*Work order*.
Your copy of the listing must be exact and must hold no images.

[Dataset records]

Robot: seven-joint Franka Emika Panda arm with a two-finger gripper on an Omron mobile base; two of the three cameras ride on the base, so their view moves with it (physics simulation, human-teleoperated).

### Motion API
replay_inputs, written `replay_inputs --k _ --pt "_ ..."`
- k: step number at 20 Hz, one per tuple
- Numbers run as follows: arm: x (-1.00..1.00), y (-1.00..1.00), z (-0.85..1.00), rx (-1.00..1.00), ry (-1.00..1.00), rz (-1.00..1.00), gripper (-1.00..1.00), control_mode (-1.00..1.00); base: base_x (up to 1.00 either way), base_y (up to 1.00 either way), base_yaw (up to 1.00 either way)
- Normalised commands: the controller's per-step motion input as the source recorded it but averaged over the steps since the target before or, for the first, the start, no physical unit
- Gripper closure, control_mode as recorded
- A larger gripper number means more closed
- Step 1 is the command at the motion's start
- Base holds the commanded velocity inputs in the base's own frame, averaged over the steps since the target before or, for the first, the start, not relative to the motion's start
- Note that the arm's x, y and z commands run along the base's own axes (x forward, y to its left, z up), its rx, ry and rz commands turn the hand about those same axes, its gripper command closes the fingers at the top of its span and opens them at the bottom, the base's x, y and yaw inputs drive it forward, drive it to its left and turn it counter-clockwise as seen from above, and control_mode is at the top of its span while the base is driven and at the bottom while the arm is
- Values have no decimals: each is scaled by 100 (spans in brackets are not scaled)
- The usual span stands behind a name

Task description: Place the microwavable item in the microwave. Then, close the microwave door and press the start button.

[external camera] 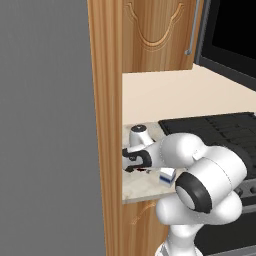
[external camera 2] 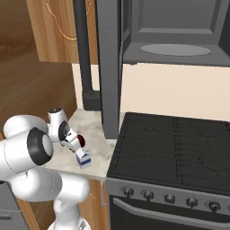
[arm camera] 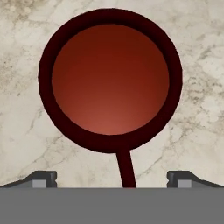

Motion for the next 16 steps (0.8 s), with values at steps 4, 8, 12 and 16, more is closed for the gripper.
replay_inputs --k 4,8,12,16 --pt "9 0 -11 0 1 0 -100 -100 0 0 0" --pt "2 -2 -3 1 0 0 -100 -100 0 0 0" --pt "0 0 -7 1 0 0 -100 -100 0 0 0" --pt "0 -9 0 0 0 0 -100 -100 0 0 0"
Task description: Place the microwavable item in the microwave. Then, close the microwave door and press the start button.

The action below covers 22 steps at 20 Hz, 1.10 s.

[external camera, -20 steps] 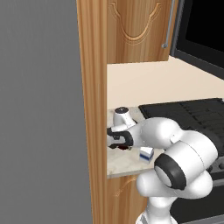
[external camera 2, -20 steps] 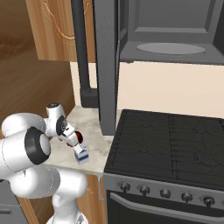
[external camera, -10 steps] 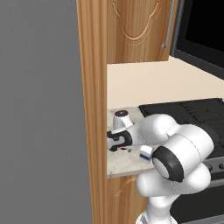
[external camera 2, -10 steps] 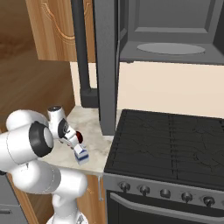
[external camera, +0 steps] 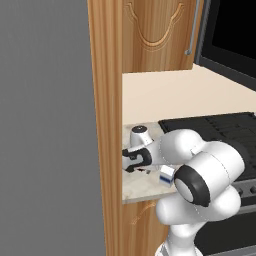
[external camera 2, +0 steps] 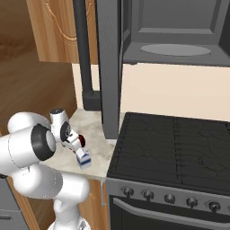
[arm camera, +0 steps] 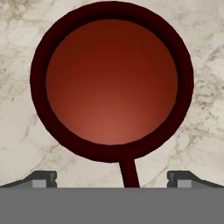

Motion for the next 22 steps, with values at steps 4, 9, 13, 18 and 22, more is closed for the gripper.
replay_inputs --k 4,9,13,18,22 --pt "1 -16 -1 1 0 0 -100 -100 0 0 0" --pt "5 -10 -2 2 0 0 -100 -100 0 0 0" --pt "0 0 -2 0 0 0 100 -100 0 0 0" --pt "0 -1 0 0 0 0 100 -100 0 0 0" --pt "0 0 0 0 0 0 100 -100 0 0 0"
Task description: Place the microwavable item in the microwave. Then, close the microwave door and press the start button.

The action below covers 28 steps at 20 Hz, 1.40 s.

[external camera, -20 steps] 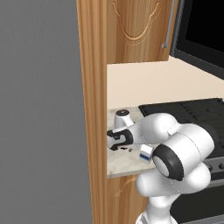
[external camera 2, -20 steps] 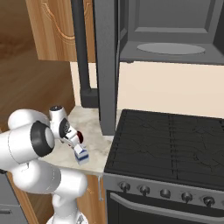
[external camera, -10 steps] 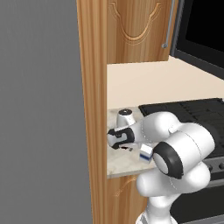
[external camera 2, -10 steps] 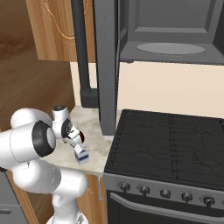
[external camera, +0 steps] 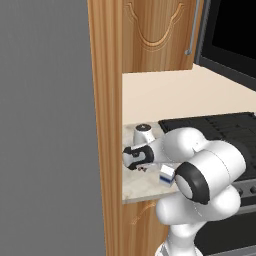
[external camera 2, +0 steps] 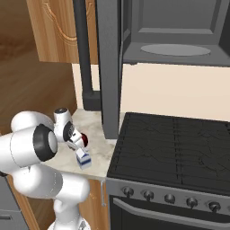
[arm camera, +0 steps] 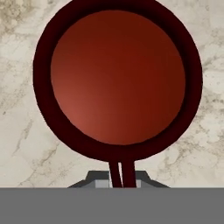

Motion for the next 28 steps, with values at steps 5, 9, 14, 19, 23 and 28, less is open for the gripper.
replay_inputs --k 5,9,14,19,23,28 --pt "-11 0 29 -1 -4 0 100 -100 0 0 0" --pt "-42 -5 72 -3 -17 0 100 -100 0 0 0" --pt "-48 -17 83 -2 -14 0 100 -100 0 0 0" --pt "-36 -26 98 -1 -11 0 100 -100 0 0 0" --pt "-47 -21 100 0 -6 1 100 -100 0 0 0" --pt "-71 -11 100 0 0 0 100 -100 0 0 0"
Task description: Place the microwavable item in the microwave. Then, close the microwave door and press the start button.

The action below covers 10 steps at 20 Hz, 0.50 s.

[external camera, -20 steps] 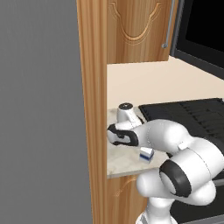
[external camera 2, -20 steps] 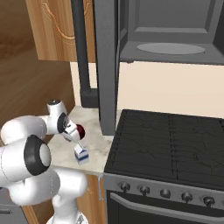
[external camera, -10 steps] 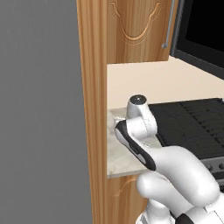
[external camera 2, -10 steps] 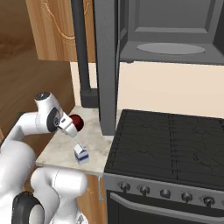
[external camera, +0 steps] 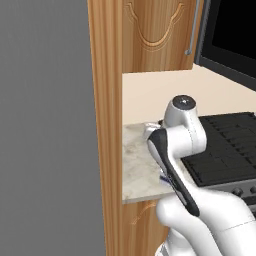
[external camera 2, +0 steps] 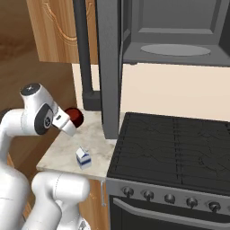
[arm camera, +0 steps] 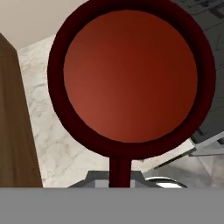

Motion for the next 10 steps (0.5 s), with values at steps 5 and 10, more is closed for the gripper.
replay_inputs --k 5,10 --pt "-89 -1 91 0 3 0 100 -100 0 0 0" --pt "-84 0 63 0 10 0 100 -100 0 0 0"
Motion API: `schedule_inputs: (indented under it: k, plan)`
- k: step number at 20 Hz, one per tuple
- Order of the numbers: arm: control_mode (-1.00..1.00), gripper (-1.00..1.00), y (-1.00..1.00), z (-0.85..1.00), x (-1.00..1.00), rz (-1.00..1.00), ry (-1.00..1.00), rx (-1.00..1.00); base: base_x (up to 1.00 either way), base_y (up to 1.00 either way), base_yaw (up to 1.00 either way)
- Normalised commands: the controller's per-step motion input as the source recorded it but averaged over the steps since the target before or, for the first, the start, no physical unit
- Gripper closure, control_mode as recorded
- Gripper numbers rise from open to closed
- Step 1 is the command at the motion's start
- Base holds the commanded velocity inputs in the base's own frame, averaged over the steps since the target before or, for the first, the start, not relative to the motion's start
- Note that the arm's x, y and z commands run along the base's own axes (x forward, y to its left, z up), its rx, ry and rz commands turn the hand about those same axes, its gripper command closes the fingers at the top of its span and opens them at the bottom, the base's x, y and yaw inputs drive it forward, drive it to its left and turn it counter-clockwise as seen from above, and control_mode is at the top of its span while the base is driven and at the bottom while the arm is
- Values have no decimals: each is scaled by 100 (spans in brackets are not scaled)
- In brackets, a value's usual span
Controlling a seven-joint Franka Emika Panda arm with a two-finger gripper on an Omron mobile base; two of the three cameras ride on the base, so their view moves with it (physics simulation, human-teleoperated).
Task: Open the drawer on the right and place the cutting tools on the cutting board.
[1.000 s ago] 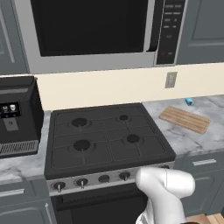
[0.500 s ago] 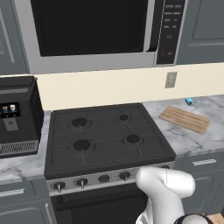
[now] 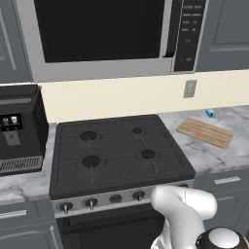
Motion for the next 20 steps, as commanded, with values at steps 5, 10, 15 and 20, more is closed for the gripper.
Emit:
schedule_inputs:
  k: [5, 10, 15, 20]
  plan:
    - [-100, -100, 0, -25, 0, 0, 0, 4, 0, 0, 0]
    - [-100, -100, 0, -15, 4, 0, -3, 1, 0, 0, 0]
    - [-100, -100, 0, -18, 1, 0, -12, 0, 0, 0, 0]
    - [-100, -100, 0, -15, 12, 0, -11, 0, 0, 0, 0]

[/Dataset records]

*Result below*.
Robot: seven-joint Franka Emika Panda arm with a two-finger gripper on an Omron mobile base; two of the three cameras ride on the base, so their view moves with it (physics simulation, human-teleoperated).

### Motion API
replay_inputs, written `replay_inputs --k _ --pt "_ ..."`
- k: step number at 20 Hz, one per tuple
- Numbers run as follows: arm: x (-1.00..1.00), y (-1.00..1.00), z (-0.85..1.00), rx (-1.00..1.00), ry (-1.00..1.00), rz (-1.00..1.00), gripper (-1.00..1.00), control_mode (-1.00..1.00); base: base_x (up to 1.00 either way), base_y (up to 1.00 either way), base_yaw (up to 1.00 either way)
- Normalised commands: the controller's per-step motion input as the source recorded it but averaged over the steps since the target before or, for the first, the start, no physical unit
- Gripper closure, control_mode as recorded
- A larger gripper number means more closed
- Step 1 is the command at the motion's start
- Base holds the commanded velocity inputs in the base's own frame, averaged over the steps since the target before or, for the first, the start, not relative to the motion's start
- Note that the arm's x, y and z commands run along the base's own axes (x forward, y to its left, z up), its rx, ry and rz commands turn the hand about those same axes, its gripper command closes the fingers at the top of its span and opens them at the bottom, the base's x, y and yaw inputs drive it forward, drive it to its left and turn it counter-clockwise as seen from above, and control_mode is at the top of its span while the base is driven and at the bottom while the arm is
- Values have no decimals: each is scaled by 100 (spans in brackets are not scaled)
- The usual span stands behind a name

Task description: Place the microwavable item in the microwave. Then, close the microwave door and press the start button.

[external camera] 
[external camera 2] 
[arm camera] 

Motion for the next 16 steps (0.8 s), with values at steps 4, 8, 12 and 16, more is closed for the gripper.
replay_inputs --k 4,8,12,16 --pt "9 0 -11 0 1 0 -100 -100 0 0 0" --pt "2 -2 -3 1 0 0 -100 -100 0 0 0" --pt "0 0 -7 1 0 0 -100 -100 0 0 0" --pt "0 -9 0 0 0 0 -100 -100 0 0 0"
Task description: Place the microwavable item in the microwave. Then, close the microwave door and press the start button.

The action below covers 22 steps at 20 Hz, 1.10 s.

[external camera, -20 steps] 
[external camera 2, -20 steps] 
[external camera, -10 steps] 
[external camera 2, -10 steps] 
[external camera, +0 steps] 
[external camera 2, +0 steps] 
[arm camera, +0 steps] 

Motion for the next 22 steps, with values at steps 4, 9, 13, 18 and 22, more is closed for the gripper.
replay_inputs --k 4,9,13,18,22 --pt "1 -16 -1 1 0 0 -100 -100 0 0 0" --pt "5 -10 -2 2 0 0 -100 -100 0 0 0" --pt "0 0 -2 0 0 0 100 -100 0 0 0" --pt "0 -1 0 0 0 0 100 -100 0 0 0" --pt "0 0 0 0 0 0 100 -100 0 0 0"
Task description: Place the microwavable item in the microwave. Then, close the microwave door and press the start button.

The action below covers 28 steps at 20 Hz, 1.40 s.

[external camera, -20 steps] 
[external camera 2, -20 steps] 
[external camera, -10 steps] 
[external camera 2, -10 steps] 
[external camera, +0 steps] 
[external camera 2, +0 steps] 
[arm camera, +0 steps] 

Motion for the next 28 steps, with values at steps 5, 9, 14, 19, 23 and 28, less is open for the gripper.
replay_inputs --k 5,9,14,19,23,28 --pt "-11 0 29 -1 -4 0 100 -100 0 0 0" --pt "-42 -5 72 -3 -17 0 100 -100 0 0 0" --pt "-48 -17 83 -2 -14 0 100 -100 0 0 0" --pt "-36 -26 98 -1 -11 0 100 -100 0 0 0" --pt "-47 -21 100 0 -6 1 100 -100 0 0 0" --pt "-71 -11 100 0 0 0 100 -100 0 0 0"
Task description: Place the microwavable item in the microwave. Then, close the microwave door and press the start button.

The action below covers 10 steps at 20 Hz, 0.50 s.

[external camera, -20 steps] 
[external camera 2, -20 steps] 
[external camera, -10 steps] 
[external camera 2, -10 steps] 
[external camera, +0 steps] 
[external camera 2, +0 steps] 
[arm camera, +0 steps] 

Motion for the next 10 steps (0.5 s), with values at steps 5 and 10, more is closed for the gripper.
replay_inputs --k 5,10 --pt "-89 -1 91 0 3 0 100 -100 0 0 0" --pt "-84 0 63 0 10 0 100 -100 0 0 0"
Motion API: `schedule_inputs: (indented under it: k, plan)`
- k: step number at 20 Hz, one per tuple
- Order of the numbers: arm: control_mode (-1.00..1.00), gripper (-1.00..1.00), y (-1.00..1.00), z (-0.85..1.00), x (-1.00..1.00), rz (-1.00..1.00), ry (-1.00..1.00), rx (-1.00..1.00); base: base_x (up to 1.00 either way), base_y (up to 1.00 either way), base_yaw (up to 1.00 either way)
- Normalised commands: the controller's per-step motion input as the source recorded it but averaged over the steps since the target before or, for the first, the start, no physical unit
- Gripper closure, control_mode as recorded
- Gripper numbers rise from open to closed
- Step 1 is the command at the motion's start
- Base holds the commanded velocity inputs in the base's own frame, averaged over the steps since the target before or, for the first, the start, not relative to the motion's start
- Note that the arm's x, y and z commands run along the base's own axes (x forward, y to its left, z up), its rx, ry and rz commands turn the hand about those same axes, its gripper command closes the fingers at the top of its span and opens them at the bottom, the base's x, y and yaw inputs drive it forward, drive it to its left and turn it counter-clockwise as seen from above, and control_mode is at the top of its span while the base is driven and at the bottom while the arm is
- Values have no decimals: each is scaled by 100 (spans in brackets are not scaled)
- In brackets, a value's usual span
Controlling a seven-joint Franka Emika Panda arm with a two-finger gripper on an Omron mobile base; two of the three cameras ride on the base, so their view moves with it (physics simulation, human-teleoperated).
Task: Open the drawer on the right and place the cutting tools on the cutting board.
[1.000 s ago] 
[0.500 s ago] 
[now] 
Motion for the next 20 steps, as commanded, with values at steps 5, 10, 15 and 20, more is closed for the gripper.
Emit:
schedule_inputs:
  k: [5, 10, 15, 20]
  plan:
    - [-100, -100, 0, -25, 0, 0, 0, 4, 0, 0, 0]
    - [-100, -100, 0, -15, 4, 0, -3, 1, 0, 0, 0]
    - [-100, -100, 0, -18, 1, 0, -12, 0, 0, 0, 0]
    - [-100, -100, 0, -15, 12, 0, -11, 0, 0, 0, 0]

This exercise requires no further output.